[Activity] From the line with "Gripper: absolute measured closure" to the line with "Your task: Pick", retype every line exactly, including those two, and leave out the rest of the data below.

[Records excerpted from a collection]

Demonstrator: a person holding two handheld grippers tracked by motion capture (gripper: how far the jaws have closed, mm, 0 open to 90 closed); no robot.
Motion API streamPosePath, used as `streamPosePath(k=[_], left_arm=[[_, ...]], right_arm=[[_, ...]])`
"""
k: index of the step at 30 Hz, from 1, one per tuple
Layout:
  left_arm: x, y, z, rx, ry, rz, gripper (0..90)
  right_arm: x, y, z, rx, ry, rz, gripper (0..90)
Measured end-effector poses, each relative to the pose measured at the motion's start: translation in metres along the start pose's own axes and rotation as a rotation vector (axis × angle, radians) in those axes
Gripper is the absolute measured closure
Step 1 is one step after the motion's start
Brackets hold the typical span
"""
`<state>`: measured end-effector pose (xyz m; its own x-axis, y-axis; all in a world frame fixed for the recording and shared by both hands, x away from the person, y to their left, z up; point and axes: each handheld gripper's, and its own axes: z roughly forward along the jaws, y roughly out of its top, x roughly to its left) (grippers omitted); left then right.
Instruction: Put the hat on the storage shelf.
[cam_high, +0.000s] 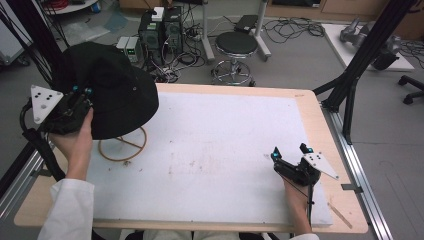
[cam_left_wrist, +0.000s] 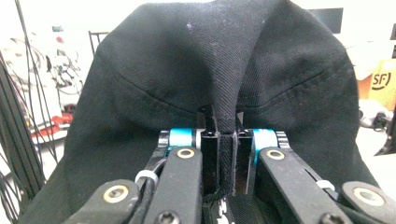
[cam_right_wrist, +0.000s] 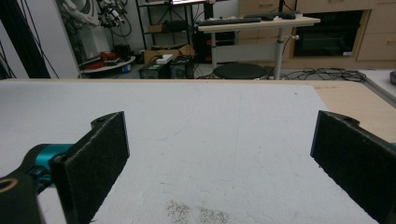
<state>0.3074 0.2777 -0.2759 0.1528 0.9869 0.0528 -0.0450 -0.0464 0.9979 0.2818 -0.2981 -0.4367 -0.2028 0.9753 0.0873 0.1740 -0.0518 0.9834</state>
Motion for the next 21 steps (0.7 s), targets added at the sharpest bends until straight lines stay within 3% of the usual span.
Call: streamPosePath(k=[3, 8, 17, 21], left_arm=[[0.002, -0.005, 0.000, 0.018, -0.003, -0.028, 85.9], [0.009, -0.005, -0.004, 0.045, -0.049, -0.081, 85.8], [0.010, -0.005, -0.005, 0.049, -0.059, -0.081, 84.8], [0.011, -0.004, -0.004, 0.051, -0.081, -0.096, 77.1]], right_arm=[[0.000, 0.000, 0.000, -0.001, -0.001, -0.005, 3.4], [0.001, 0.000, 0.000, 0.000, -0.006, -0.005, 3.4], [0.001, 0.000, 0.000, -0.008, -0.005, -0.004, 3.4], [0.001, 0.000, -0.001, -0.009, -0.008, -0.003, 3.4]])
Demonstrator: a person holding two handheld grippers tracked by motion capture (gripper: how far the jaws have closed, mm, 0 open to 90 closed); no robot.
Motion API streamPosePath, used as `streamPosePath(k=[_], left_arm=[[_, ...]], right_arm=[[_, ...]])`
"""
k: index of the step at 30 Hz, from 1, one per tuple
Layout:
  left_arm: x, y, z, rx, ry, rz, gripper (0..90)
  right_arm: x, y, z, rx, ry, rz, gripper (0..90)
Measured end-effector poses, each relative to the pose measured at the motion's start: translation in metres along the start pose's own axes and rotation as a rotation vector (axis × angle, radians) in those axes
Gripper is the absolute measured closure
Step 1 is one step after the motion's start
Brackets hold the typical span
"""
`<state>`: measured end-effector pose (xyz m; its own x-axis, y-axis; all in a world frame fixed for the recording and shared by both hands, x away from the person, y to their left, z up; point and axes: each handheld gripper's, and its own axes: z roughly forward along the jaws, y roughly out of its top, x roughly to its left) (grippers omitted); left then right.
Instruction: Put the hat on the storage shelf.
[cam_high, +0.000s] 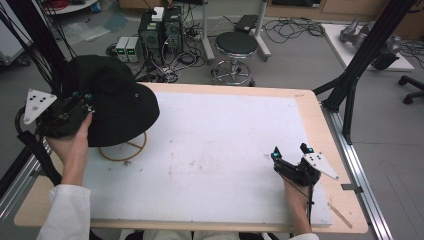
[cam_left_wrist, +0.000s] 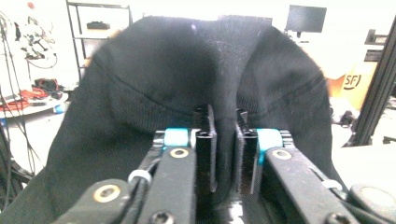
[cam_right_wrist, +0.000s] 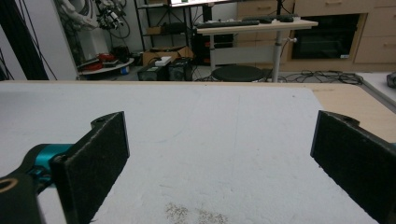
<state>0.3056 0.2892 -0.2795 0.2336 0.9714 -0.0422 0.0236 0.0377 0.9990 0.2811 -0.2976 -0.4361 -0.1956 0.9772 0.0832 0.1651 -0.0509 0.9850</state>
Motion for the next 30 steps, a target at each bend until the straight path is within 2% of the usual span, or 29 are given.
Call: streamPosePath(k=[1, 3, 4, 5, 8, 9, 18, 30], left_arm=[[0.000, 0.001, 0.000, -0.001, -0.013, -0.002, 72.1], [-0.001, 0.002, 0.000, -0.004, -0.014, -0.005, 54.0], [-0.003, 0.002, 0.003, 0.012, 0.036, -0.001, 43.6], [-0.001, 0.002, 0.004, 0.018, 0.033, -0.004, 39.3], [0.002, -0.001, 0.006, 0.030, 0.023, -0.031, 33.7], [0.003, -0.003, 0.005, 0.025, 0.017, -0.044, 33.3], [0.002, -0.004, 0.004, 0.007, 0.021, -0.051, 33.1], [-0.001, -0.001, -0.005, -0.020, 0.027, -0.034, 31.2]], right_arm=[[0.000, 0.000, 0.000, 0.000, -0.001, 0.001, 3.4], [0.000, 0.000, 0.000, 0.001, -0.003, -0.002, 3.4], [0.000, 0.001, -0.001, -0.009, -0.008, -0.006, 3.4], [0.000, 0.001, -0.002, -0.012, -0.013, -0.007, 3.4], [0.000, 0.001, -0.003, -0.021, -0.018, 0.000, 3.4], [0.000, 0.001, -0.003, -0.018, -0.018, 0.003, 3.4], [0.000, 0.001, -0.003, -0.017, -0.020, 0.007, 3.4], [0.000, 0.001, -0.003, -0.014, -0.022, 0.009, 3.4]])
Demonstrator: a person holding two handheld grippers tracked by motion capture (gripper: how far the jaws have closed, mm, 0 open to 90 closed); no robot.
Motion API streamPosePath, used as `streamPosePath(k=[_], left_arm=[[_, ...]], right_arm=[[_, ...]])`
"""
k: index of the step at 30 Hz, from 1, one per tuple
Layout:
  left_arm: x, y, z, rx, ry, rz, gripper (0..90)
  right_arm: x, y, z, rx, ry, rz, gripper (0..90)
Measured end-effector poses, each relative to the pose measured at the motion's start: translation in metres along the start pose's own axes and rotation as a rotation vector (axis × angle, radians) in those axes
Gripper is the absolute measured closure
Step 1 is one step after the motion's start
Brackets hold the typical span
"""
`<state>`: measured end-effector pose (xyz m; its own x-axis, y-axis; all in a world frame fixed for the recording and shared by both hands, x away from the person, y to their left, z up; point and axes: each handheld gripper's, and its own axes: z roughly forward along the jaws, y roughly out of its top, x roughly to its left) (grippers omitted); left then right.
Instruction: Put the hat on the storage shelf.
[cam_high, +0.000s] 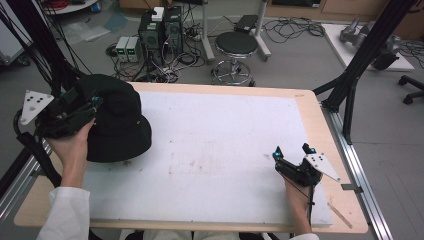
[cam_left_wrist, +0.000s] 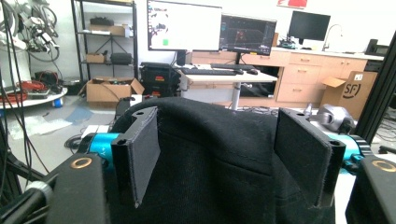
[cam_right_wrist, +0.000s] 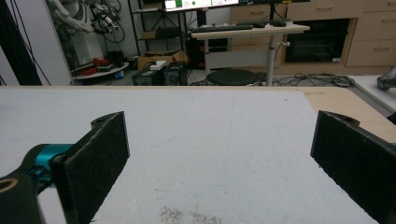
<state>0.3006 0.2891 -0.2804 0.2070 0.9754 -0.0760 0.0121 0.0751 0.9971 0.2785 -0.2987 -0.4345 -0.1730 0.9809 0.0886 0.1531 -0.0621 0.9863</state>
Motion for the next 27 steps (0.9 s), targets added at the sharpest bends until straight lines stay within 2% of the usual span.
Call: streamPosePath(k=[3, 5, 8, 15, 18, 20, 21, 27], left_arm=[[-0.003, 0.000, -0.003, -0.007, -0.003, 0.011, 30.8], [-0.009, -0.001, -0.007, -0.017, 0.001, 0.039, 30.6], [-0.012, -0.002, -0.011, -0.021, 0.002, 0.052, 30.2], [-0.013, -0.007, -0.022, -0.039, 0.032, 0.057, 29.9], [-0.011, -0.007, -0.034, -0.051, 0.044, 0.058, 29.9], [-0.010, -0.007, -0.037, -0.054, 0.046, 0.057, 29.9], [-0.010, -0.007, -0.042, -0.056, 0.039, 0.041, 29.8], [-0.013, -0.005, -0.055, -0.070, 0.049, 0.058, 28.7]], right_arm=[[0.000, 0.000, 0.000, -0.001, -0.002, -0.001, 3.4], [0.000, 0.000, -0.001, -0.001, -0.002, 0.000, 3.4], [0.000, 0.000, -0.001, -0.004, -0.004, 0.005, 3.4], [-0.001, 0.000, -0.001, -0.004, -0.003, 0.007, 3.4], [-0.001, 0.000, -0.001, -0.006, -0.003, 0.009, 3.4], [-0.001, 0.000, -0.001, -0.006, -0.002, 0.010, 3.4], [-0.001, 0.000, -0.001, -0.007, -0.001, 0.010, 3.4], [0.000, 0.001, -0.001, -0.006, 0.001, 0.009, 3.4]])
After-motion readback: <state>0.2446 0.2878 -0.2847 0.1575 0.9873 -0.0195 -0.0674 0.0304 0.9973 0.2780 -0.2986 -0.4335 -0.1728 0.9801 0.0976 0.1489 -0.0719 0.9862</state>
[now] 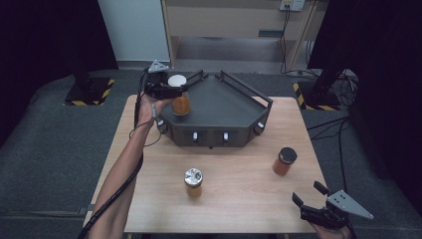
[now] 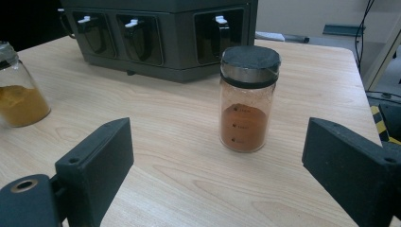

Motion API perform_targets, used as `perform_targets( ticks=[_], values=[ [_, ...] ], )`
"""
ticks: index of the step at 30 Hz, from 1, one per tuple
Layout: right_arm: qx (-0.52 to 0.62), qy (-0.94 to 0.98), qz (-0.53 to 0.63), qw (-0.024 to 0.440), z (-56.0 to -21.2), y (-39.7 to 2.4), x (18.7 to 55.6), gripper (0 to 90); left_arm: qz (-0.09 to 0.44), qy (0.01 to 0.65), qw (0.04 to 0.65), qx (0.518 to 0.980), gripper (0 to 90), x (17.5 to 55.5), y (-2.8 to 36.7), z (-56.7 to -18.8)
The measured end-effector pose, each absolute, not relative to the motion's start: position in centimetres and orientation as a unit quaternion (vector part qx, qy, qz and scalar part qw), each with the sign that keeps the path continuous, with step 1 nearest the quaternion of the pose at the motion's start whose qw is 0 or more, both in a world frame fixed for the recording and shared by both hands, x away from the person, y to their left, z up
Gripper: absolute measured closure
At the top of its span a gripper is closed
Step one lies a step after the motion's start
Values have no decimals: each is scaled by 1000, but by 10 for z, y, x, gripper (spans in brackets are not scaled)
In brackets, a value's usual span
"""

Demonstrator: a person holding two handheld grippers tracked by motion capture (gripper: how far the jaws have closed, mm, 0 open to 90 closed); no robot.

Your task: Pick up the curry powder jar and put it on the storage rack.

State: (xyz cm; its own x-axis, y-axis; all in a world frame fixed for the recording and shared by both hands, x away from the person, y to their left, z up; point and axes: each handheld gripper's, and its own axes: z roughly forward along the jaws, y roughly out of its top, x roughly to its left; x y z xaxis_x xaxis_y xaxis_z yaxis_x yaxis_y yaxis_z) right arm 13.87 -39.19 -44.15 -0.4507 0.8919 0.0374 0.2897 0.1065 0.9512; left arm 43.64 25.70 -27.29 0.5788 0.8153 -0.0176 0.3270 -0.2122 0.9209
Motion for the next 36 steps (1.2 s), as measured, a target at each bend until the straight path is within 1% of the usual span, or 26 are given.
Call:
perform_targets(
  ticks=[18,36],
  values=[
    [434,681,511,294,-442,-392,138,96,248,392,488,739,329,440,254,-282],
    [434,681,511,294,-442,-392,139,95,246,398,498,730,329,439,256,-292]
  ],
)
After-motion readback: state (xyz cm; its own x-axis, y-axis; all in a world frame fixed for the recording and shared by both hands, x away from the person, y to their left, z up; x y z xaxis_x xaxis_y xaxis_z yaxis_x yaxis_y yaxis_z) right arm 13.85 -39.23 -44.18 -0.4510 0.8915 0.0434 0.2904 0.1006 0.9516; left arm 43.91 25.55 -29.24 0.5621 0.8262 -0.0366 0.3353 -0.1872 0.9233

[Answer to this problem]
Gripper: absolute measured closure
At the top of its span a gripper is closed
Step one lies a step after the motion's start
Values have no decimals: each is scaled by 1000, but by 10 for z, y, x, gripper (spans in brackets are not scaled)
In brackets, a value's usual span
"""

Demonstrator: a person holding two handheld grippers tracked by motion capture (gripper: how far the jaws have closed, mm, 0 open to 90 closed); no robot.

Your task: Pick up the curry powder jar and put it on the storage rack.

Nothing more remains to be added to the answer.